──────── SUPPLIED MATERIAL ────────

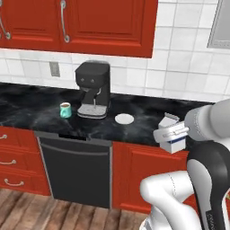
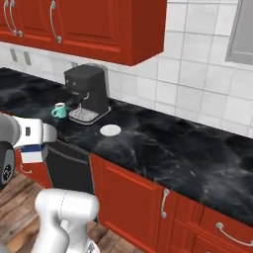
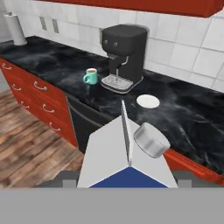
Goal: Take a sugar cube from the saucer and place it inside the coffee. Then, grab milk from the fridge and place it next to the coffee on the counter to sweeten the coffee.
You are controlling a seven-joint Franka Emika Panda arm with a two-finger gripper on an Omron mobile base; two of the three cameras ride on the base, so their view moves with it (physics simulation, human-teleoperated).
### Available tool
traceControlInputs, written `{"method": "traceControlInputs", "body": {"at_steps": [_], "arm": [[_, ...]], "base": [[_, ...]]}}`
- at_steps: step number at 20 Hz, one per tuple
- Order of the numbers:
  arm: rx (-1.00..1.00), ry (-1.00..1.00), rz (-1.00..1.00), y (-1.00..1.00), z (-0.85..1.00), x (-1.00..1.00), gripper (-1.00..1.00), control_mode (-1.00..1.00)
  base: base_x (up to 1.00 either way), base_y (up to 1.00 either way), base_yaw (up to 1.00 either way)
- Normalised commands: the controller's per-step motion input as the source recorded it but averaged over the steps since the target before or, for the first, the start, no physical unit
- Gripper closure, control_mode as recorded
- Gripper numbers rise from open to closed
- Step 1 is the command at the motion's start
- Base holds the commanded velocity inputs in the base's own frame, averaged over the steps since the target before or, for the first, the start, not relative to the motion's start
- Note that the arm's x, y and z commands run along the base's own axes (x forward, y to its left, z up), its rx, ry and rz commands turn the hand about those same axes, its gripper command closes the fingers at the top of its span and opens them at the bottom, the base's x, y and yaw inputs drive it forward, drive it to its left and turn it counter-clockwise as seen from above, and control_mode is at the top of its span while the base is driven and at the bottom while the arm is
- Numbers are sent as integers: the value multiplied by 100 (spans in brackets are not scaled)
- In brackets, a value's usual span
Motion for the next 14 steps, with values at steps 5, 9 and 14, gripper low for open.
{"method": "traceControlInputs", "body": {"at_steps": [5, 9, 14], "arm": [[0, 0, 0, 0, 0, 0, 100, 100], [0, 0, 0, 0, 0, 0, 100, 100], [0, 0, 0, 0, 0, 0, 100, 100]], "base": [[51, 100, -35], [38, 100, -43], [37, 100, -42]]}}
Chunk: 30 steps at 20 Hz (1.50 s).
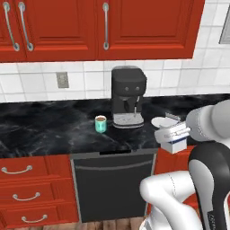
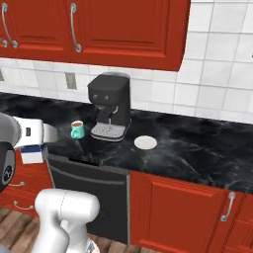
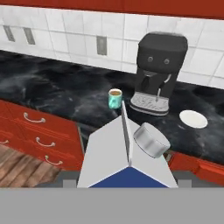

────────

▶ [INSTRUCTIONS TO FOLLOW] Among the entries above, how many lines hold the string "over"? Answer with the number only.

▶ [WRITTEN ANSWER] 2